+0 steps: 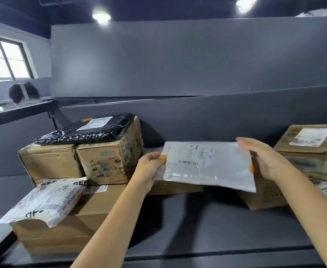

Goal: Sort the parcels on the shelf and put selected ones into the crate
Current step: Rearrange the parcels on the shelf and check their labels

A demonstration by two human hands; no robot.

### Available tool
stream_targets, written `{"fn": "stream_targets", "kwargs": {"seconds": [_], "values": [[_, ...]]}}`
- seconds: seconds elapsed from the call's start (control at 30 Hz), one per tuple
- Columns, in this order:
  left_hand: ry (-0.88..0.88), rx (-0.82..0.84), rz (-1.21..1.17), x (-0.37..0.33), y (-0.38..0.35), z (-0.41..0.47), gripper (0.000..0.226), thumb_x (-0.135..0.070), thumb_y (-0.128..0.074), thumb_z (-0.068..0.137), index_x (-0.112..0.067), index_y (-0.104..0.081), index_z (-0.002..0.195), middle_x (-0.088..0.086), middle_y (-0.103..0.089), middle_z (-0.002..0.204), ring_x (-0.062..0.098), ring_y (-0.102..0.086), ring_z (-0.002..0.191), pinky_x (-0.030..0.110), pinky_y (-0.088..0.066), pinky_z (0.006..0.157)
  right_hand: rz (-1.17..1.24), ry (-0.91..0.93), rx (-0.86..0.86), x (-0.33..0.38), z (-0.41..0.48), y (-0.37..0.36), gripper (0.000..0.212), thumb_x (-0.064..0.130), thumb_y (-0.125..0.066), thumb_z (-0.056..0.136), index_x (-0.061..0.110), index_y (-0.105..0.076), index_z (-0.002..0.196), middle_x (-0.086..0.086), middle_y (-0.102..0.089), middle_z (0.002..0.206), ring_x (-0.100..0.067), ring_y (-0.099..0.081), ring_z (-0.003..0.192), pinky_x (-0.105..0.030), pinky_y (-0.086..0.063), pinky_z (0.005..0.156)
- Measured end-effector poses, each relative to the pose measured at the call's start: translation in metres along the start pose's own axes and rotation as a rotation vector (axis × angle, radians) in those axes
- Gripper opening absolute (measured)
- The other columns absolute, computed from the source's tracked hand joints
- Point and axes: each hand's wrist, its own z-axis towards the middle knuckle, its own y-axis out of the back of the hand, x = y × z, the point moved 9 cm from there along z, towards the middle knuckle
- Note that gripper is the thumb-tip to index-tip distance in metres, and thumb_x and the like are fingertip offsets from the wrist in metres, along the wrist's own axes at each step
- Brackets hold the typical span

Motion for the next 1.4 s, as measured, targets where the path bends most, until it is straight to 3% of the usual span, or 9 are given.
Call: {"fn": "stream_targets", "kwargs": {"seconds": [0.13,0.27,0.37,0.43,0.57,0.77,1.0,1.2,1.4], "values": [[0.002,-0.173,-0.129,0.006,0.012,0.01,0.02,0.003,-0.052,0.093,-0.006,-0.05,0.111,0.009,-0.064,0.087,0.018,-0.063,0.073,0.032,-0.053,0.065,0.237,-0.117,0.094,-0.03,-0.001,-0.021,0.029,0.008,-0.052,0.094,0.018,-0.054,0.12,-0.008,-0.066,0.11,-0.027,-0.071,0.087,-0.035,-0.06,0.063],[-0.028,-0.164,0.03,0.001,0.01,0.021,0.041,-0.001,-0.056,0.091,0.001,-0.045,0.131,0.018,-0.063,0.117,0.028,-0.064,0.099,0.038,-0.053,0.086,0.204,-0.069,0.072,-0.035,0.007,-0.04,0.038,-0.003,-0.047,0.095,0.017,-0.048,0.128,-0.012,-0.065,0.113,-0.027,-0.069,0.089,-0.036,-0.06,0.073],[-0.132,-0.152,0.349,-0.015,0.007,0.017,0.062,-0.016,-0.058,0.093,-0.004,-0.029,0.146,0.011,-0.047,0.138,0.026,-0.048,0.126,0.034,-0.039,0.104,-0.187,0.035,0.005,-0.033,0.02,-0.049,0.041,0.008,-0.053,0.094,0.016,-0.046,0.134,-0.006,-0.052,0.139,-0.022,-0.058,0.115,-0.038,-0.043,0.103],[-0.219,-0.077,0.709,-0.022,-0.003,0.018,0.068,-0.032,-0.057,0.093,-0.01,-0.025,0.149,0.007,-0.033,0.153,0.026,-0.035,0.139,0.037,-0.032,0.111,-0.518,0.116,-0.021,-0.03,0.03,-0.058,0.058,0.016,-0.057,0.093,0.015,-0.033,0.147,0.0,-0.03,0.154,-0.018,-0.033,0.14,-0.031,-0.023,0.113],[-0.236,0.206,1.341,0.005,-0.025,0.026,0.042,-0.027,-0.044,0.093,-0.017,-0.049,0.134,0.005,-0.038,0.149,0.026,-0.032,0.141,0.036,-0.03,0.113,-0.946,0.25,0.169,-0.044,0.037,-0.102,0.046,0.028,-0.053,0.093,0.027,-0.045,0.139,0.005,-0.027,0.156,-0.013,-0.023,0.144,-0.04,-0.013,0.119],[-0.221,0.171,1.468,0.02,-0.026,0.043,0.058,-0.008,-0.033,0.096,-0.028,-0.026,0.149,0.0,-0.01,0.162,0.023,-0.005,0.149,0.043,-0.011,0.121,-1.286,0.244,0.225,-0.068,0.035,-0.125,0.047,0.046,-0.034,0.098,0.046,-0.028,0.144,0.02,-0.011,0.158,-0.016,0.001,0.148,-0.047,0.009,0.117],[-0.188,0.107,1.534,0.03,-0.017,0.07,0.05,-0.034,-0.022,0.1,-0.034,-0.021,0.15,-0.003,-0.009,0.162,0.022,0.001,0.149,0.046,0.003,0.12,-1.24,0.2,0.275,-0.073,0.05,-0.128,0.052,0.046,-0.034,0.097,0.046,-0.02,0.147,0.019,0.0,0.159,-0.014,0.014,0.147,-0.047,0.015,0.116],[-0.224,0.05,1.529,0.029,-0.021,0.09,0.047,-0.036,-0.033,0.097,-0.021,-0.039,0.142,0.006,-0.051,0.14,0.026,-0.046,0.128,0.039,-0.036,0.107,-1.073,0.169,-0.056,-0.038,0.054,-0.042,0.057,0.046,-0.043,0.094,0.033,-0.026,0.148,0.005,-0.015,0.159,-0.025,-0.008,0.146,-0.045,-0.007,0.119],[-0.271,0.062,1.717,0.03,-0.045,0.103,0.043,-0.032,-0.031,0.098,-0.014,-0.04,0.136,0.017,-0.047,0.139,0.034,-0.049,0.123,0.039,-0.043,0.098,-0.948,0.047,-0.602,-0.001,0.03,0.116,0.062,0.035,-0.058,0.09,0.018,-0.034,0.145,-0.012,-0.026,0.152,-0.035,-0.025,0.139,-0.048,-0.026,0.113]]}}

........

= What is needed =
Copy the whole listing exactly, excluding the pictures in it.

= Exercise solution =
+0 steps: 

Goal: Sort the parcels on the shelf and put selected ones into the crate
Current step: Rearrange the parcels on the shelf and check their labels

A demonstration by two human hands; no robot.

### Available tool
stream_targets, written `{"fn": "stream_targets", "kwargs": {"seconds": [_], "values": [[_, ...]]}}`
- seconds: seconds elapsed from the call's start (control at 30 Hz), one per tuple
- Columns, in this order:
  left_hand: ry (-0.88..0.88), rx (-0.82..0.84), rz (-1.21..1.17), x (-0.37..0.33), y (-0.38..0.35), z (-0.41..0.47), gripper (0.000..0.226), thumb_x (-0.135..0.070), thumb_y (-0.128..0.074), thumb_z (-0.068..0.137), index_x (-0.112..0.067), index_y (-0.104..0.081), index_z (-0.002..0.195), middle_x (-0.088..0.086), middle_y (-0.103..0.089), middle_z (-0.002..0.204), ring_x (-0.062..0.098), ring_y (-0.102..0.086), ring_z (-0.002..0.191), pinky_x (-0.030..0.110), pinky_y (-0.088..0.066), pinky_z (0.006..0.157)
  right_hand: rz (-1.17..1.24), ry (-0.91..0.93), rx (-0.86..0.86), x (-0.33..0.38), z (-0.41..0.48), y (-0.37..0.36), gripper (0.000..0.212), thumb_x (-0.064..0.130), thumb_y (-0.125..0.066), thumb_z (-0.056..0.136), index_x (-0.061..0.110), index_y (-0.105..0.076), index_z (-0.002..0.196), middle_x (-0.086..0.086), middle_y (-0.102..0.089), middle_z (0.002..0.206), ring_x (-0.100..0.067), ring_y (-0.099..0.081), ring_z (-0.003..0.192), pinky_x (-0.105..0.030), pinky_y (-0.086..0.063), pinky_z (0.005..0.156)
- Measured end-effector poses, each relative to the pose measured at the call's start: translation in metres along the start pose's own axes and rotation as a rotation vector (axis × angle, radians) in those axes
- Gripper opening absolute (measured)
- The other columns absolute, computed from the source's tracked hand joints
- Point and axes: each hand's wrist, its own z-axis towards the middle knuckle, its own y-axis out of the back of the hand, x = y × z, the point moved 9 cm from there along z, towards the middle knuckle
- Note that gripper is the thumb-tip to index-tip distance in metres, and thumb_x and the like are fingertip offsets from the wrist in metres, along the wrist's own axes at each step
- Brackets hold the typical span

Motion for the next 1.4 s, as measured, targets where the path bends most, until it is straight to 3% of the usual span, or 9 are given.
Call: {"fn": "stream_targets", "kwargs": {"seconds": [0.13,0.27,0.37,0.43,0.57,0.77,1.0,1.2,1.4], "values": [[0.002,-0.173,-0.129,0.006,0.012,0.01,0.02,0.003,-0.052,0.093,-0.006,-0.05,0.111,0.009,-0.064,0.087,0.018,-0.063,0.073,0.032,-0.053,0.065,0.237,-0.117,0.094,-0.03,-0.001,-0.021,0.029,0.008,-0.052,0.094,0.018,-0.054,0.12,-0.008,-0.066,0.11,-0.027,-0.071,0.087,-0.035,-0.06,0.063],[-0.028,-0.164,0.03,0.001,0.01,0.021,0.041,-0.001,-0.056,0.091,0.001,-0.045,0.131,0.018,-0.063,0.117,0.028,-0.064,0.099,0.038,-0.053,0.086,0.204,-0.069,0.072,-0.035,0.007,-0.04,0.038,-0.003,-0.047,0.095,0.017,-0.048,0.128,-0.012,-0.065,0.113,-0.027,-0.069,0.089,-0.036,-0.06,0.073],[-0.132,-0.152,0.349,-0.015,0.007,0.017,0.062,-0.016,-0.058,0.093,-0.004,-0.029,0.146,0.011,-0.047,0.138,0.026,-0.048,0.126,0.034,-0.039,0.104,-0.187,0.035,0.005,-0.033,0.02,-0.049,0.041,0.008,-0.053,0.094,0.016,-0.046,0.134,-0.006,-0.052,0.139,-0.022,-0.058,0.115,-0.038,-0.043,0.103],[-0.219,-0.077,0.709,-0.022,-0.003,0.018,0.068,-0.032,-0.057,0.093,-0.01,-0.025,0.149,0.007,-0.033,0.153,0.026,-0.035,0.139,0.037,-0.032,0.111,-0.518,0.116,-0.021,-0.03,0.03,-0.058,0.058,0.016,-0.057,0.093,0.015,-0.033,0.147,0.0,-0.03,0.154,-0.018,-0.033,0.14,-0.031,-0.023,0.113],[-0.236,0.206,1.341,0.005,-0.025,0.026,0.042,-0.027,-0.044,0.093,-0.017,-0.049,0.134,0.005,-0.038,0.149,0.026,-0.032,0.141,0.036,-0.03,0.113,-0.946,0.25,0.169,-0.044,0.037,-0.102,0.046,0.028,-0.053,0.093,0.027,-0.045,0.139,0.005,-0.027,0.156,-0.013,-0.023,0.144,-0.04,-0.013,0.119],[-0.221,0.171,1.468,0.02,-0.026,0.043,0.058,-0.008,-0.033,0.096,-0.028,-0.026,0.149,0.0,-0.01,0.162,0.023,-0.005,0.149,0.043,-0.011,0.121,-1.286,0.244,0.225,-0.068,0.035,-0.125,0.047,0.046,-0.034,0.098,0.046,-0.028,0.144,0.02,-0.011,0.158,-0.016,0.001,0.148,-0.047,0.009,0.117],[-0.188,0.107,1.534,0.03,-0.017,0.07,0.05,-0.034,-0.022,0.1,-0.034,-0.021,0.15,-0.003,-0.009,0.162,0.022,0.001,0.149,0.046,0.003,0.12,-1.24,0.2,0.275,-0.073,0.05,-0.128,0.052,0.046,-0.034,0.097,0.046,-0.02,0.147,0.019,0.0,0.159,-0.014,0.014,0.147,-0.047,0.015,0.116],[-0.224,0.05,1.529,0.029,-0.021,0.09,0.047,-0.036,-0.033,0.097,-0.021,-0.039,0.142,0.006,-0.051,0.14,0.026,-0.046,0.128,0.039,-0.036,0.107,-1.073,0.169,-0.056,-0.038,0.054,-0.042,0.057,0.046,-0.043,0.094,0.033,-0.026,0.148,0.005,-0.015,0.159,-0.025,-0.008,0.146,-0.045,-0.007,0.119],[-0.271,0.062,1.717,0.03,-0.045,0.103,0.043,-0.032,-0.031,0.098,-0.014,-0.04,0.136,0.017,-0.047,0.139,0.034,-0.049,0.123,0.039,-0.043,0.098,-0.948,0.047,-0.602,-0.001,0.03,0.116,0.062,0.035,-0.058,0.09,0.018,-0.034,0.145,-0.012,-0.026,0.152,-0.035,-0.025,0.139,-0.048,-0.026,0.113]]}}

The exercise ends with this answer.